Occurrence and cultivation
The spirulina alga loves heat and direct sunlight. It occurs naturally in tropical and subtropical regions where it grows in shallow, alkaline saline waters such as shallow lagoons or salt lakes and forms an intense blue-green colored algae carpet consisting of millions of microalgae.
Today, Spirulina is produced in many regions of the world, including in Europe and Germany.
Valued already by the Aztecs
Spirulina was harvested extensively by the Aztecs up until the 16th century and was used by them for its medicinal properties and as an energy boost for messengers who ran long distances with important communications.

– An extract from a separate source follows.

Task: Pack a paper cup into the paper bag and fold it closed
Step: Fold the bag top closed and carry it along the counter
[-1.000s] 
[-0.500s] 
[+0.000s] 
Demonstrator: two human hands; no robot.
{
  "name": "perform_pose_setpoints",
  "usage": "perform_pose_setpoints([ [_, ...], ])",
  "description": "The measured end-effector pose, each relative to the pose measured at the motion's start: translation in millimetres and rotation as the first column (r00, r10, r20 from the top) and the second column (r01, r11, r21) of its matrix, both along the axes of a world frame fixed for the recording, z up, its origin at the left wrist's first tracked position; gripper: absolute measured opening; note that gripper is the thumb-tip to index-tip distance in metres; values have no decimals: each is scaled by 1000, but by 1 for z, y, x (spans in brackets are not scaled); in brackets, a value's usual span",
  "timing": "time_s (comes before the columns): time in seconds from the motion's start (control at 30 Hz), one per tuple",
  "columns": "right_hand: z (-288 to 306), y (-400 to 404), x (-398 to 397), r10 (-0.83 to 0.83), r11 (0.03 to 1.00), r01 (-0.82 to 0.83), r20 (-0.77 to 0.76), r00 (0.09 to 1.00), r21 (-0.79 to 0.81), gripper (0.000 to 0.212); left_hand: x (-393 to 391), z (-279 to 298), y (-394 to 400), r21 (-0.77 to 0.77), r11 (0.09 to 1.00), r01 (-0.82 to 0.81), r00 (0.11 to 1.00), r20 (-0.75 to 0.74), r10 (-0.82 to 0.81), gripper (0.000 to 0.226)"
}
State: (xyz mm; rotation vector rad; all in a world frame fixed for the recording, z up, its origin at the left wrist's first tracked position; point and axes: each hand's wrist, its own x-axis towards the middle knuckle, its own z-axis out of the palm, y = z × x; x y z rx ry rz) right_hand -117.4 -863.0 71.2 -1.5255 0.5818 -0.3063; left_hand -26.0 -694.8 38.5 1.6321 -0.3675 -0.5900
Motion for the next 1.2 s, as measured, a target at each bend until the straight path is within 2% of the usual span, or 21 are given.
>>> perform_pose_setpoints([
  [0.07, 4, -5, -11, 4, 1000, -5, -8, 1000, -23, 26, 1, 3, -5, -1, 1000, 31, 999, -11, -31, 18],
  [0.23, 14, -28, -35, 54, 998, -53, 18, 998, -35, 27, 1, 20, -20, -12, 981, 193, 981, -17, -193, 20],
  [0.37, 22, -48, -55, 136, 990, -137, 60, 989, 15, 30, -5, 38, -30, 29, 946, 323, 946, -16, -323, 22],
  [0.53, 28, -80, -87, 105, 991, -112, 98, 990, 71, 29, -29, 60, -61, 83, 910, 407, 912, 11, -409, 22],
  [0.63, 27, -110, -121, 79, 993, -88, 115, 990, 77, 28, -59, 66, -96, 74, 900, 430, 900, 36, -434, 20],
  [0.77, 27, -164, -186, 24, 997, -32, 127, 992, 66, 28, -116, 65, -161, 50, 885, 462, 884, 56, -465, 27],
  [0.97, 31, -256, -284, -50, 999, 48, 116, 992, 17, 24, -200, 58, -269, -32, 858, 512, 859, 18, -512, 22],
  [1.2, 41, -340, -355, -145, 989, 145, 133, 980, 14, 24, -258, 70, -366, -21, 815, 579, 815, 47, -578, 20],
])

Being 60 percent protein, Spirulina is a great source of vegan energy. In fact, it has more protein than meat, fish, poultry, and soy beans. Furthermore, it has a higher content of beta carotene compared to most other natural sources. Beta carotene is an important vitamin A source, which also has antioxidant properties. It contains all eight essential amino acids and if that wasn’t enough it also contains ten non-essential ones. No wonder, the benefits of spirulina were revered and utilized by the Aztecs.